On the issue of changing what attracts one, Mr West writes:

>> I (and I expect many if not most men) find it baffling because the
>> perceived attractiveness of a MOTAS seems an immediate, almost "given"
>> reaction, opaque to rational thought in the short or medium term, as
>> does, for example the perceived "pleasant-tastingness" of a food. ...

In article <26364.272c0370@kuhub.cc.ukans.edu>, huxtable@kuhub.cc.ukans.edu writes:
> ... If we don't work for a society where these perceptions are
> different we probably won't get such a society. ...
> 
> I don't expect your feelings to be under your conscious control. ...
> But you can influence your feelings by your thoughts and you can
> influence your thoughts by your actions. And yes, it takes time, is
> subtle, and is only marginally voluntary.

Before one puts effort into this time consuming process in return
for some subtle effects, it might be appropriate to ask what
one's goal is in doing so, and in particular, why it is important
to society.  There are some things that are obviously worthwhile
to the individual.  At the conscious level, there is the
recognition that not everyone has the same tastes, and that one's
own tastes set no objective standard.  At a more subtle level,
one (hopefully) learns that some tastes are superficial and
others have deeper import.  

But where is the social goal?  Ms Huxtable wants us to "work for
a society where these perceptions are different".  Different how?
Where people's tastes are the same?  Where appearance is totally
irrelevant to sexual attraction?  (Really?)  And how is this
social goal, whatever it is, tied to feminism?

Russell

huxtable@kuhub.cc.ukans.edu (10/31/90)

In article <26364.272c0370@kuhub.cc.ukans.edu>, I wrote:
words about changing one's perceptions.

In article <14097@cs.utexas.edu>, turpin@cs.utexas.edu (Russell Turpin) writes:
> Before one puts effort into this time consuming process in return
> for some subtle effects, it might be appropriate to ask what
> one's goal is in doing so, and in particular, why it is important
> to society.  There are some things that are obviously worthwhile
> to the individual.  At the conscious level, there is the
> recognition that not everyone has the same tastes, and that one's
> own tastes set no objective standard.  At a more subtle level,
> one (hopefully) learns that some tastes are superficial and
> others have deeper import.  
> 
> But where is the social goal?  Ms Huxtable wants us to "work for
> a society where these perceptions are different".  Different how?
> Where people's tastes are the same?  Where appearance is totally
> irrelevant to sexual attraction?  (Really?)  And how is this
> social goal, whatever it is, tied to feminism?

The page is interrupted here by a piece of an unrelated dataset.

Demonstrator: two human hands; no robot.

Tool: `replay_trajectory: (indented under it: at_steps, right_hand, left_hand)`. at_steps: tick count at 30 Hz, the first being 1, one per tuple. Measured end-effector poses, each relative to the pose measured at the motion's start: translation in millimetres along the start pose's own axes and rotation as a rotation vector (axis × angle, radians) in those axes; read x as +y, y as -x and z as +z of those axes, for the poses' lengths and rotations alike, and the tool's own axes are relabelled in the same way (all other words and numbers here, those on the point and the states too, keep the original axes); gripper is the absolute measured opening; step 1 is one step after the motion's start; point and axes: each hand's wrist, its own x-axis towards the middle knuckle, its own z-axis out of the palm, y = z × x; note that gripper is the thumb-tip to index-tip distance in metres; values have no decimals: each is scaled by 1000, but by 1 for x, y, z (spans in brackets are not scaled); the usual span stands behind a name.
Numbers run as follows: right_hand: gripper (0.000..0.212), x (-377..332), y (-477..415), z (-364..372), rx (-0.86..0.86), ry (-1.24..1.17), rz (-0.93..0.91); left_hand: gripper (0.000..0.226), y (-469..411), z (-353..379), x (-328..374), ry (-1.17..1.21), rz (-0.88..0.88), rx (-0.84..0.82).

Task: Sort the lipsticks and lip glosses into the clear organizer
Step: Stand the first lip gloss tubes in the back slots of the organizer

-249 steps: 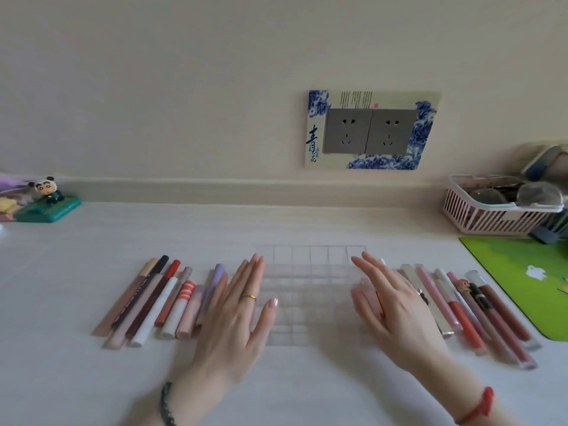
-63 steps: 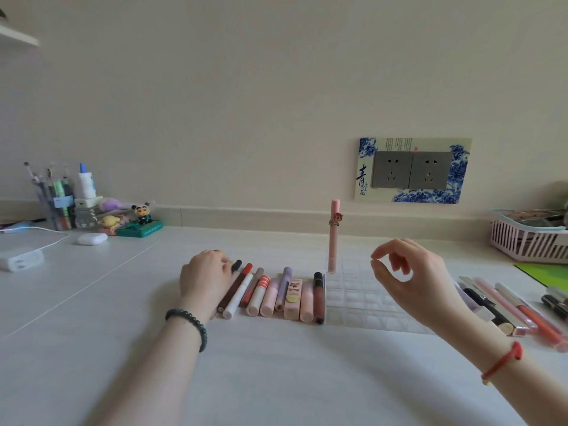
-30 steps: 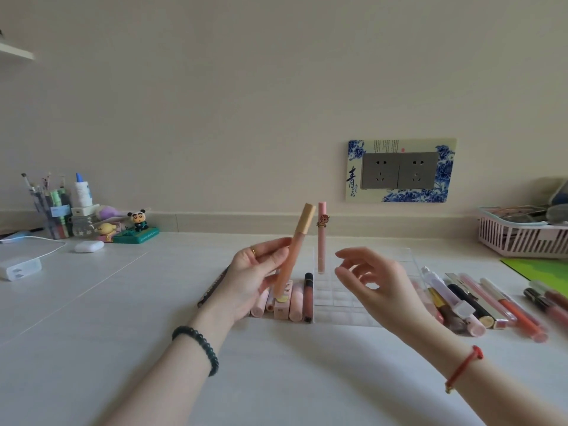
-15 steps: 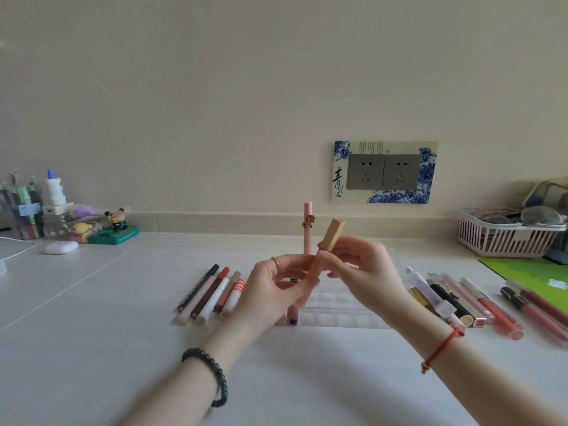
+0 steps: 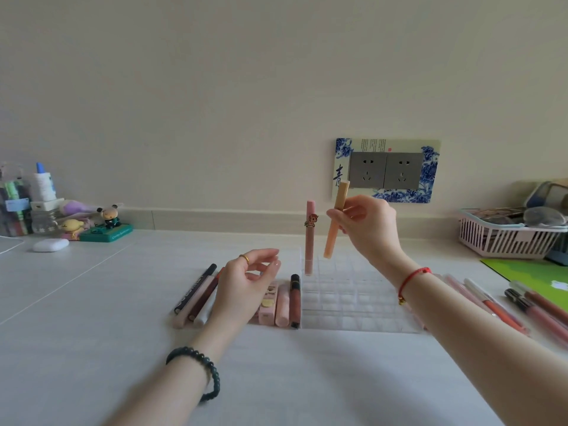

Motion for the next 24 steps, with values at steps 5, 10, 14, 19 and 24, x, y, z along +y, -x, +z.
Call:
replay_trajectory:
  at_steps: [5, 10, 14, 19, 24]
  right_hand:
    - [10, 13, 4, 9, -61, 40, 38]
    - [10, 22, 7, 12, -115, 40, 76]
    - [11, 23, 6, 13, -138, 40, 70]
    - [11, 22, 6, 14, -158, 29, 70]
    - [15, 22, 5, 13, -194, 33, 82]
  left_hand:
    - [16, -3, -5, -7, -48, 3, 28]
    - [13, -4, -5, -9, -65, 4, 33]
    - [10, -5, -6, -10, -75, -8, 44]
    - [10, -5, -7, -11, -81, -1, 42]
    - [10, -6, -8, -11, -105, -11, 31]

I agree with Russell.  One should always consider one's goals.  What I
am after is a society where each individual is treated as a unique
individual, rather than as a set of deviations from some putative
norm.

Obviously, people have different criteria from each other for sexual
attraction.  This won't change and I don't think it *should* change.
But if we have a society where we each recognize that every other
individual has hopes, aspirations, abilities, and limitations and that
these may have little in common with our own and that this is not a
bad thing then I hope we would have a society I would prefer living in
to this one.

If you can parse the above sentence, I nominate you for the
pseudo-intellectual of the year award.  I talk like that in (what
passes for) real life.  Isn't that scary?

-- 
Kathryn Huxtable
huxtable@kuhub.cc.ukans.edu

morphy@truebalt.cco.caltech.EDU (Jones Maxime Murphy) (11/01/90)

turpin@cs.utexas.edu (Russell Turpin) writes:

>In article <1990Oct26.170150.9341@nntp-server.caltech.edu> morphy@truebalt.cco.caltech.EDU (Jones Maxime Murphy) writes:
>>> [...] In my native Caribbean and in Latin America, I find men much
>>> more open-minded about what's "attractive" in female bodies. [...]

>But where is the social goal?  Ms Huxtable wants us to "work for
>a society where these perceptions are different".  Different how?
>Where people's tastes are the same?  Where appearance is totally
>irrelevant to sexual attraction?  (Really?)  And how is this
>social goal, whatever it is, tied to feminism?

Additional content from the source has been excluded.